Footguns
Footguns
Posted Jul 11, 2021 1:56 UTC (Sun) by khim (subscriber, #9252)In reply to: Footguns by tialaramex
Parent article: Rust for Linux redux
> But in the hypothetical language revision I describe as "equivalent to what Rust has already today" (e.g. a hypothetical C++ 23) this is not Undefined Behaviour, like in Rust you get two's complement arithmetic and so the assert survives the removal of redundant code and fires if you overflow.
This was proposed and rejected. Apparently benchmarks are sacred. Thus it's not happening.
Well… it may happen if people would start abandoning C/C++ ship and switch to Rust (and other languages). But if that would be massive enough movement to make C/C++ committees actually care… then I think it wouldn't matter anymore. So don't expect anything like that any time soon.
> They produce programs with good performance characteristics.They turn working programs into broken ones. Once you pass that threshold “performance characteristics” become secondary concern.
> What can we say about the compiler which turned my incorrect program into a binary which gave one result, versus a different compiler which turned my incorrect program into a binary with a different result? Nothing whatsoever.What can we say about compiler which produces mathematically impossible result? Function which takes an integer and the returns b || !b should always return true. Any mathematician would say so and even just someone who studied logic a bit would say so.
Yet clang would happily turn it into a function which returns false if you give it some variable which is not initialized.
This goes so far beyond the abilities of someone to reason about the program it's not funny.
In theory it's possible to write program which doesn't trigger any undefined behaviors. In practice I haven't see anyone who have done that with programs of size comparable to Linux kernel.
And since undefined behaviors are infectious in modern compilers you have no idea when and how your program would explode. Huge bodies of C code are land mines just waiting to explode is what LLVM developer wrote, not me.

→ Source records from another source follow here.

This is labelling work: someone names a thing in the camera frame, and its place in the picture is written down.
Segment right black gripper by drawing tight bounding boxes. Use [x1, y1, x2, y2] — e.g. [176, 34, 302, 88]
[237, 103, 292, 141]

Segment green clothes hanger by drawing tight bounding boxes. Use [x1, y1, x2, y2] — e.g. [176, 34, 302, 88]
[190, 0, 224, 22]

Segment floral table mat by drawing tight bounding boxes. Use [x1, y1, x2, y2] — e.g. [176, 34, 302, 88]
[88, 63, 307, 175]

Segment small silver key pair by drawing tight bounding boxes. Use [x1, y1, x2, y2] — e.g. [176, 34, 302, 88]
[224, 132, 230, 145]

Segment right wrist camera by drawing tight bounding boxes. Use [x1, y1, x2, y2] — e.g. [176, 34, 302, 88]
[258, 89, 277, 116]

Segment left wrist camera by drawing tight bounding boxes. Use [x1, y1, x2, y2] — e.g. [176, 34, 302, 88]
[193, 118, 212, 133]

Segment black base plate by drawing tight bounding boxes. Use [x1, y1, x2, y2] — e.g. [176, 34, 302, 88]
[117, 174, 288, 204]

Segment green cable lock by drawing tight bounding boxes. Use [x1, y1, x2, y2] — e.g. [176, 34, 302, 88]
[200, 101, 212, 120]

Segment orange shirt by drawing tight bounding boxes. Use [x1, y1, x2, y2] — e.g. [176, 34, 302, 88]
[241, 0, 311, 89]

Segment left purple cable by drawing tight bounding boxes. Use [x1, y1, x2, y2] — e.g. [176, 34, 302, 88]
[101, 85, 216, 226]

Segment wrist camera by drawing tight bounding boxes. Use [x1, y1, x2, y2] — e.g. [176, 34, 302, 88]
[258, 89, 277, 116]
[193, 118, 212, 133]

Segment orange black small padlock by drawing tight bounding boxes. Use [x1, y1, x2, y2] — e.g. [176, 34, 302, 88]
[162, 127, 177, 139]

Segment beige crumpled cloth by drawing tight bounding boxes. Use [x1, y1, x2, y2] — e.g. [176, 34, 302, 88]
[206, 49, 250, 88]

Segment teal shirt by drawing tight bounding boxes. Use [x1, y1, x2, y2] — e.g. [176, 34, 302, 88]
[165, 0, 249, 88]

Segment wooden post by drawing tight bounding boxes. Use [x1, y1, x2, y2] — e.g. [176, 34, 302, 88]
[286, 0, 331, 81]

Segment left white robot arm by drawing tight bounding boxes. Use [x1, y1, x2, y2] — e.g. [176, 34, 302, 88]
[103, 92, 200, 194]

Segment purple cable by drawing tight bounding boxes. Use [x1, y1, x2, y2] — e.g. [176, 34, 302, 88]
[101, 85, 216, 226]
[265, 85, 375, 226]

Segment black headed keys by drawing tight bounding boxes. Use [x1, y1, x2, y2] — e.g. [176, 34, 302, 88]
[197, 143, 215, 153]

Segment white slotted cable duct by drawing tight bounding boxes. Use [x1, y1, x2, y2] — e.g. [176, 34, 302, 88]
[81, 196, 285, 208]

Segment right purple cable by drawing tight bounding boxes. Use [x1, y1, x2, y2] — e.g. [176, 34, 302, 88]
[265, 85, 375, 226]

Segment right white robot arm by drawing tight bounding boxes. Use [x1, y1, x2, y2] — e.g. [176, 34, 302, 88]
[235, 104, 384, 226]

And they are diligently working on a way to detonate them.
> They also use their greater understanding of the language to do something you might value more. They write sanitisers. You can often use LLVM with its sanitizers to find out why your program isn't correct. If you fix all the problems this finds, maybe your program will be correct and you get the results you wanted.Let's go to that infamous realloc example.
Can you show me what kind of sanitizer should I use to catch error in it? Or what compilation option? Or… anything at all, really? Can you even explain why compiler was allowed to provide the output it does?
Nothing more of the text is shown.